They say you can never go home. And they lie.
I'm back in Nebraska for the weekend. My college friend Patrick married his Husker sweetheart, Amanda, last night in a short, but kind wedding at St. Paul's in downtown Lincoln. Aside from a lot of Christy-talk, it was a nice ceremony. The song was strange, as it was about the "beauty of Christ's body." Being me, it made me squirm a little in my seat. I guess there's nothing beautiful about a crucified body, in my opinion. Though I imagine it was metaphorical, I don't get that kind of stuff. The reception that followed was small, beautiful and what I'd hope mine could be. It wasn't ritzy (the steak was delicious, though), but had a flare of class. The music options (some Sinatra, and other big band tunes) were astounding, not to mention that the cake was moist as anything I've ever had. The best part? The jellybeans on the tables. Kudos, my man. Kudos. The bride and groom were dashing, and I nearly cried after finishing my dollar dance with Patrick. There's something about seeing a good friend happy, glowing in what they really deserved that makes you want to cry for them. In happiness, of course. Mazel tov, my friends.
The trip has gone quite well so far.
We went to South Street temple on Friday night, and I can't even begin to describe how fulfilling it was. If there's one thing I miss most in my life, the one thing that if I could top it all off right now and be completely happy, it would be to be able to be with my synagogue family again. It's been more than a year since last I went to temple there, but I fell right back in. Rabbi Emanuel welcomed me to read a bit from the siddur (which was so nice, considering it will be eons before I'm asked to read at our new synagogue in Chicago) and there was a baby name ceremony, so myriad people were there. All of the old friends -- Barb, Deb, the Zlotskys, the rabbi and his family, Sara and her husband -- everyone was there. It seems I've missed a lot in the past year. Babies, engagements, catastrophe at the Conservative synagogue in town (which I INTEND on finding all about, of course). I miss my friends there. I miss the Torah studies and conversation. It's so hard to get to the new temple on Saturdays for Torah study, when it takes an hour and a half by transit to make it there. But it was reassuring, reaffirming, and uplifting to be there again. The place where I kindled my faith and found a home and a family among all the world's Israelites. It will always be my home, and each time I come back is a reminder that no matter how lost and far away I feel, I always have somewhere to go back to.

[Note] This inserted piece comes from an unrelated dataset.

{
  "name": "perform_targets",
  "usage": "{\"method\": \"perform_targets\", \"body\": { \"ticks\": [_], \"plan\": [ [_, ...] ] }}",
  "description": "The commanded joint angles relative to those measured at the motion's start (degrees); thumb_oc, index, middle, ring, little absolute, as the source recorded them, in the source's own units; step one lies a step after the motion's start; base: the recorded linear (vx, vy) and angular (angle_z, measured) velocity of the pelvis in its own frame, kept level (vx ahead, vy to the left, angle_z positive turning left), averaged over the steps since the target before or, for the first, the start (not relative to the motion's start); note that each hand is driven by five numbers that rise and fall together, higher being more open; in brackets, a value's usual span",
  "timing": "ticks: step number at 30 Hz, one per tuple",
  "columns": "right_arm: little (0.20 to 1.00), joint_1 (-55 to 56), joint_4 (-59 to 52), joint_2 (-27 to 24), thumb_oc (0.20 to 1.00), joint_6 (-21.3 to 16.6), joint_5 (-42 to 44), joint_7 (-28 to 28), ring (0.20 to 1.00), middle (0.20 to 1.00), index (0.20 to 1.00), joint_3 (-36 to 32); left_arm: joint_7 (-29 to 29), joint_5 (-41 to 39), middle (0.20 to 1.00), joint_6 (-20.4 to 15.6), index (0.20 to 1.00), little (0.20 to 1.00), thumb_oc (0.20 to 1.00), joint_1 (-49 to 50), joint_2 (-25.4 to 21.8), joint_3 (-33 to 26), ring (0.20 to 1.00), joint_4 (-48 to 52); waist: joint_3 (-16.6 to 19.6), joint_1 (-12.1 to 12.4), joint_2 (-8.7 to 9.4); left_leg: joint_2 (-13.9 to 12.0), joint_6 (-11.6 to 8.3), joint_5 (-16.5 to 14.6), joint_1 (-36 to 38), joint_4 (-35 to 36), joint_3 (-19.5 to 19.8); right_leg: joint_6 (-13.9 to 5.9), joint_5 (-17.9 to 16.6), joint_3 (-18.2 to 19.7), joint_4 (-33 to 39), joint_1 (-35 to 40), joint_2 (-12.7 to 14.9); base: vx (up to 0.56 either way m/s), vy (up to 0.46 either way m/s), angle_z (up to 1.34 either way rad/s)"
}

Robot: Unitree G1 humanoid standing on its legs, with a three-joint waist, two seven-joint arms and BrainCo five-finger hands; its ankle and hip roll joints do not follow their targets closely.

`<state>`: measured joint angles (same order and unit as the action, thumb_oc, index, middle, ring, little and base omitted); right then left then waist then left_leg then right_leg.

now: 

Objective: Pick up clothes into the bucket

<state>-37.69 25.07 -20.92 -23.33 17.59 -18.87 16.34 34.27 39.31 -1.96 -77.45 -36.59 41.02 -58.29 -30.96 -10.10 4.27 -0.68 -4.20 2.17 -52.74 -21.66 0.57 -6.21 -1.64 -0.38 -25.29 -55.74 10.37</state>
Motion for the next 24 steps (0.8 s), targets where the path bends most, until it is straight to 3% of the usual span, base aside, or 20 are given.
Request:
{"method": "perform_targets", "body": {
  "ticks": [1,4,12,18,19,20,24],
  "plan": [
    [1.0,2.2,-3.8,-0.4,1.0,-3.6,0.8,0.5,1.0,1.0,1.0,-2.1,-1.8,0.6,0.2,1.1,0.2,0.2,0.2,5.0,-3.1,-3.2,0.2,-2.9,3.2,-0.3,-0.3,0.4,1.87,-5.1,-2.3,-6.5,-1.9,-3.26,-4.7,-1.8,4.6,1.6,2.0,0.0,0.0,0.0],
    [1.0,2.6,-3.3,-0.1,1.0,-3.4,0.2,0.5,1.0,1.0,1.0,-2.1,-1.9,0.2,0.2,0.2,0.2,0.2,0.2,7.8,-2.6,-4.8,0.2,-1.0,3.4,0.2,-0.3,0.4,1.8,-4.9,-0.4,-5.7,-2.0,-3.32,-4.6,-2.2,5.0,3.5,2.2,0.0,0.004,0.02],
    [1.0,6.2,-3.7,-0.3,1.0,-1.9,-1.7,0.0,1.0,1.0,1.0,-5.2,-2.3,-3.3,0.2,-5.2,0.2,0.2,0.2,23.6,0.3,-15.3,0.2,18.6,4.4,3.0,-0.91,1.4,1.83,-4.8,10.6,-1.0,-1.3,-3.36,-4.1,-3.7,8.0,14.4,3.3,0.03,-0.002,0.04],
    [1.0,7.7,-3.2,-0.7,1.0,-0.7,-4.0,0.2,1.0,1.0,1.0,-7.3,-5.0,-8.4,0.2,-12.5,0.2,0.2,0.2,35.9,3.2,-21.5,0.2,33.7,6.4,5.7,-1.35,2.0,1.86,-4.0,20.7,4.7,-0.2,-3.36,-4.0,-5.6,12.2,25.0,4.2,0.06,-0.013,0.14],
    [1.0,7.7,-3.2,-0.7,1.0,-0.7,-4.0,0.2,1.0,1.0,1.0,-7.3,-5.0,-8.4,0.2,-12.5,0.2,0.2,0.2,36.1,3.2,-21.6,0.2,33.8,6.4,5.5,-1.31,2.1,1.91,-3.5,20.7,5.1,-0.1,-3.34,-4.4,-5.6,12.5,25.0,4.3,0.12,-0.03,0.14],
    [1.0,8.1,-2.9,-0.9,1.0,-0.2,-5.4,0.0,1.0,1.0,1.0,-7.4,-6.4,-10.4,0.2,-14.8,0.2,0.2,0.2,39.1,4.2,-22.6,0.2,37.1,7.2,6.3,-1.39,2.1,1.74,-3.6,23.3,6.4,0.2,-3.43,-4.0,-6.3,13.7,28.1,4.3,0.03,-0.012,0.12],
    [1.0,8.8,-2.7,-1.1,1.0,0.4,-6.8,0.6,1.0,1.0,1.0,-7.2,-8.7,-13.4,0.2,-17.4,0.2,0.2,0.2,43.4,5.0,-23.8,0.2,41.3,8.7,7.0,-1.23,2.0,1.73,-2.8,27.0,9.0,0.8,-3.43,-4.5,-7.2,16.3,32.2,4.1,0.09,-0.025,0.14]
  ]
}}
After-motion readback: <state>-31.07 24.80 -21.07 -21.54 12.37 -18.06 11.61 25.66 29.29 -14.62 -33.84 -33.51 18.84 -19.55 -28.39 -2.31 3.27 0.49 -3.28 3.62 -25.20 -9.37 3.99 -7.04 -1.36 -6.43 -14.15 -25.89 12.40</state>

We hit the Starlite Lounge Friday night, where we ran into Johnny and other old Daily Nebraskan chums. I fell in love with the Tom Collins and relished in the hipness of the place I used to go every Thursday for free appetizers and cheaply priced faux martinis. There was Bison Witches yesterday afternoon for lunch, which I was happy that Ian loved. If I could franchise a restaurant, that might be it. We visited Target and went to the wedding, topping the night off with some Runza to fill our stomachs. If you've never had a Runza burger, then you're missing out. It's another restaurant I'd like to franchise -- if only so I could eat the burgers and fries for the rest of my days. Even Ian, a burger/food connoseur and the toughest critic I know, said it was the best fast food burger he'd ever had (topping Inn-N-Out, among others). Today it was Frenchees and the Coffee House, the latter being a staple of the College Years for me.
Either way, every place felt like home. It's quiet, being summertime with classes out. The college kids make up a big chunk of the heart of this city, which is why when many graduate they move on to Omaha -- it keeps that umph that many miss from college around these parts. But it's flat, and the buildings are low. I took Ian out to my "spot" -- Alvo Road at 14th Street -- where you can see every star in the sky, no matter what type of night it is. Big Dipper, Cassiopia, you name it, it's there. It's a gravel road that leads somewhere, though I'm not sure where. I've always just pulled right in, turned off the engine and killed the lights. It's the kind of place where you can just hold your breath and hear all the sounds of the world. There are few places left like that, and definitely none in Chicago.
When they say you can never go home, they lie. I'm back where I used to be and I feel as though I've never left. I settled right in at synagogue and Bison Witches and among the streets of Lincoln. There are new roads, new people, new restaurants and structures, but it's all the same old shoe. It's comforting and I couldn't be happier to be back. So now I know that the myth is a lie, and I couldn't be happier.